Tu que olhas indiferente os valorosos navios que parecem navios de sonhar

e que olhas, solitário, em silêncio, esta água onde o sol se afoga para, todos os dias, depois, renascer, 

tu que te deixas levar magoado pelas lembranças de barquinhos de papel e infantis fantasias, 

tu que te ergues sombrio para que a tua vida desfile, desalentada, ante os teus olhos banhados desta luz mansa que vem das nuvens,

tu que não sentes a chuva, o frio, o vento, os sorrisos, as palavras que afagam,

tu que, só por vezes, deixas que a ternura que atravessa os tempos se chegue até aos teus olhos, 

                  esquece as mágoas, esquece os desencantos, esquece os tristes entardeceres, esquece as lágrimas, as quedas, as perdas. 

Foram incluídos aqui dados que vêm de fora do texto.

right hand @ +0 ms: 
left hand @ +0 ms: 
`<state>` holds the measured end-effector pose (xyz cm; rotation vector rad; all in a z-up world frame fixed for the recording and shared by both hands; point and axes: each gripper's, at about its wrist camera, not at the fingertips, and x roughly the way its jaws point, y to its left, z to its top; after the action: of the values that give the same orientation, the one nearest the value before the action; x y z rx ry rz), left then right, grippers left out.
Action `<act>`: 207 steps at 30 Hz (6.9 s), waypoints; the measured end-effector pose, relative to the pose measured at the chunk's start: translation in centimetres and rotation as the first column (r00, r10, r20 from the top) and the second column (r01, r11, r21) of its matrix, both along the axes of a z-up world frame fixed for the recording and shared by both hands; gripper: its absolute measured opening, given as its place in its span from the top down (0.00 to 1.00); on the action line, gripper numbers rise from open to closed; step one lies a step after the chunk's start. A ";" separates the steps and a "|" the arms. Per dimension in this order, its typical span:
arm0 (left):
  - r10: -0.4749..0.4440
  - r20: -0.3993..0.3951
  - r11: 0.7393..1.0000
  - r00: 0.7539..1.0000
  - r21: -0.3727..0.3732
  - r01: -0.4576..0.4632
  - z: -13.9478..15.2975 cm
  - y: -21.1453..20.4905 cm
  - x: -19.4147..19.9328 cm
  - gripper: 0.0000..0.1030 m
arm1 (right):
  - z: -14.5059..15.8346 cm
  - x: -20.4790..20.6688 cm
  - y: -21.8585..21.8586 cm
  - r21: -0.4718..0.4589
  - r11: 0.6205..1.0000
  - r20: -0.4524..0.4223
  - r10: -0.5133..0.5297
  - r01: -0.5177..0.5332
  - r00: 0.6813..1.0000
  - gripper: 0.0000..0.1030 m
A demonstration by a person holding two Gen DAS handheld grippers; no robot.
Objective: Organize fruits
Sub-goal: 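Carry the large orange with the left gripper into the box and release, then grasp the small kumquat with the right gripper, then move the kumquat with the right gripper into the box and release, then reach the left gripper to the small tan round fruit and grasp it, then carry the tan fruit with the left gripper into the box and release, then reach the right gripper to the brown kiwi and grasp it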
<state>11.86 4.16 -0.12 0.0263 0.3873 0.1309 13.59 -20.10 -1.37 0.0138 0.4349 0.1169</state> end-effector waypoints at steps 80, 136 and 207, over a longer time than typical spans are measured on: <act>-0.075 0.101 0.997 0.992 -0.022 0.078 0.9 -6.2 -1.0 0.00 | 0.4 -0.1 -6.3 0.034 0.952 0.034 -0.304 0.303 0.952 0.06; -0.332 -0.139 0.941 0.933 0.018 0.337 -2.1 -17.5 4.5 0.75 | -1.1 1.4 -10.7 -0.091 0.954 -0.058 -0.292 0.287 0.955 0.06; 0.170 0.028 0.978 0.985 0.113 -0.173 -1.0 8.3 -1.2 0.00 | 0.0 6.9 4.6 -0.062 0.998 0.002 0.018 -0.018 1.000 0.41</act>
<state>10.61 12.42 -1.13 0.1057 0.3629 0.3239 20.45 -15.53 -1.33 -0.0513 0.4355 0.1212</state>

                       E deixa que a vida clara, luminosa, promissora, envolta em ternura, para sempre preencha os teus dias.



[Abaixo poderão o terno poema de Soledade Santos e, logo a seguir, abro a semana com La Traviata - é Verdi e a música que vibra plena de fulgor]



Em Cacilhas, no domingo, Dia da Marinha, a Sagres engalanada e um submarino em primeiro plano
O Tejo azul, tingido de verde



                         No fundo da ternura há um som de lágrimas -
                         água clara onde o sol do entardecer
                         odoroso se deteve;
                         vem das lembranças, cristais de sal,
                         chispas na pele esfolada pelos jogos
                         infantis e as perdas
                         de que a vida nos preencheu os dias.
                         Companheira amável do desencanto,
                         outra forma afinal de dizer mágoa.


                          ['Da ternura' de Soledade Santos in 'Sob os teus pés a terra'

4 comentários:

  1. Olá, UJM

    Molhar os dias de ternura, lavar a alma de claridade e assim percorrer os caminhos da memória desenhando figuras aladas que nos permitam voar e enfeitar o presente de mil cores e odores.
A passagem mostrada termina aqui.